**THE TASK**. The answer must consist solely of the lines from the line with "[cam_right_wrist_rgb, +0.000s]" to the end of the data below, transcribed exactly and with no pictures.

[Start of Attachment]

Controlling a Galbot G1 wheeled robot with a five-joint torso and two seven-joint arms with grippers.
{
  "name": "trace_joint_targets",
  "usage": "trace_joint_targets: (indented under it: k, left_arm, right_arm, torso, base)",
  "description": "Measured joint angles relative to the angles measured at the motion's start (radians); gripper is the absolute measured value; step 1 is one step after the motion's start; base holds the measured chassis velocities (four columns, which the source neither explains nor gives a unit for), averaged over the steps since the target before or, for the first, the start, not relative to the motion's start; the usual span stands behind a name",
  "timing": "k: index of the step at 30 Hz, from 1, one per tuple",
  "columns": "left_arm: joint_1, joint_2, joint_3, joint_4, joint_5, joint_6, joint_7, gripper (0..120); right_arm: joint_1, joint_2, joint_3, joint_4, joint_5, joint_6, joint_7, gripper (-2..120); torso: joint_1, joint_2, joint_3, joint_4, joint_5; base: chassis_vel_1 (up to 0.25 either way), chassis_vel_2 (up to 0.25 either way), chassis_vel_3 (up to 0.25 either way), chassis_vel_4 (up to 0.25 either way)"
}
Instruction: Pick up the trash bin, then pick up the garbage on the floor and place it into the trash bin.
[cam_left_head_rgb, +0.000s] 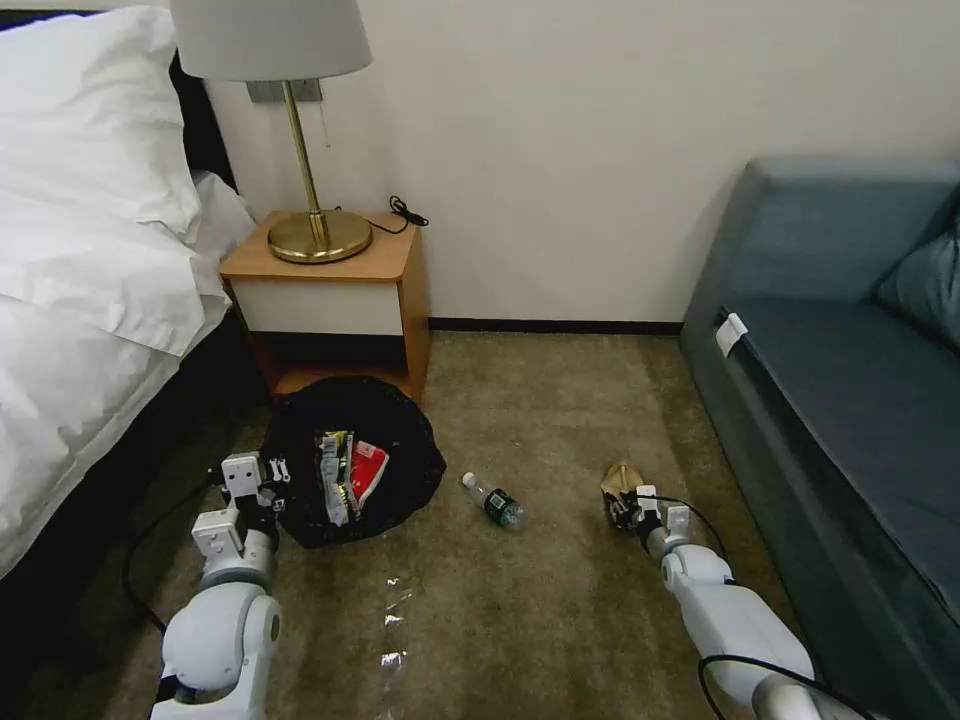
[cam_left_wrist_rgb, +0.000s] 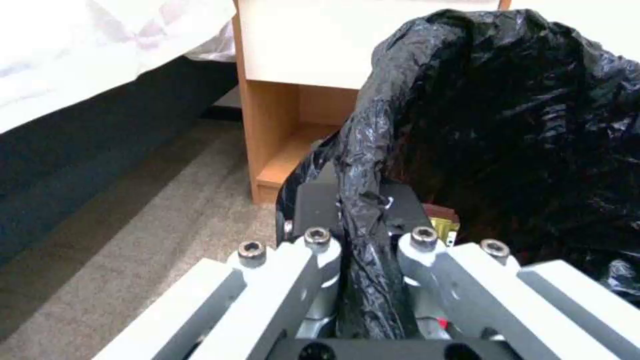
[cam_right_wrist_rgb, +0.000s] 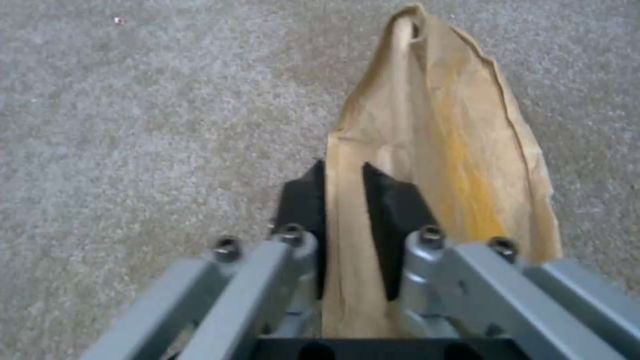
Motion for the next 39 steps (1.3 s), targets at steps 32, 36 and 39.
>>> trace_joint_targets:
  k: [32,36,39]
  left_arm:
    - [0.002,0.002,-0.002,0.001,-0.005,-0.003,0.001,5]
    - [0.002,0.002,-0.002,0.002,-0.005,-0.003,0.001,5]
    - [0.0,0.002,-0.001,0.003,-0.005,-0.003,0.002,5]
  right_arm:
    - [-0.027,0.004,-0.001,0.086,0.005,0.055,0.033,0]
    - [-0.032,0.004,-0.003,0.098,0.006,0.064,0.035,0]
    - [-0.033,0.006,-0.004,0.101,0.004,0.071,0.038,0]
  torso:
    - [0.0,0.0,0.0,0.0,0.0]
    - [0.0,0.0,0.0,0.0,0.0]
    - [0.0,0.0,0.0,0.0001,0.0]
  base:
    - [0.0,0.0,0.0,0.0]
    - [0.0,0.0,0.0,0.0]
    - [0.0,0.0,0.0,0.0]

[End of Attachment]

**WRITTEN ANSWER**.
[cam_right_wrist_rgb, +0.000s] 
Motion for the next 39 steps (1.3 s), targets at steps 32, 36 and 39.
>>> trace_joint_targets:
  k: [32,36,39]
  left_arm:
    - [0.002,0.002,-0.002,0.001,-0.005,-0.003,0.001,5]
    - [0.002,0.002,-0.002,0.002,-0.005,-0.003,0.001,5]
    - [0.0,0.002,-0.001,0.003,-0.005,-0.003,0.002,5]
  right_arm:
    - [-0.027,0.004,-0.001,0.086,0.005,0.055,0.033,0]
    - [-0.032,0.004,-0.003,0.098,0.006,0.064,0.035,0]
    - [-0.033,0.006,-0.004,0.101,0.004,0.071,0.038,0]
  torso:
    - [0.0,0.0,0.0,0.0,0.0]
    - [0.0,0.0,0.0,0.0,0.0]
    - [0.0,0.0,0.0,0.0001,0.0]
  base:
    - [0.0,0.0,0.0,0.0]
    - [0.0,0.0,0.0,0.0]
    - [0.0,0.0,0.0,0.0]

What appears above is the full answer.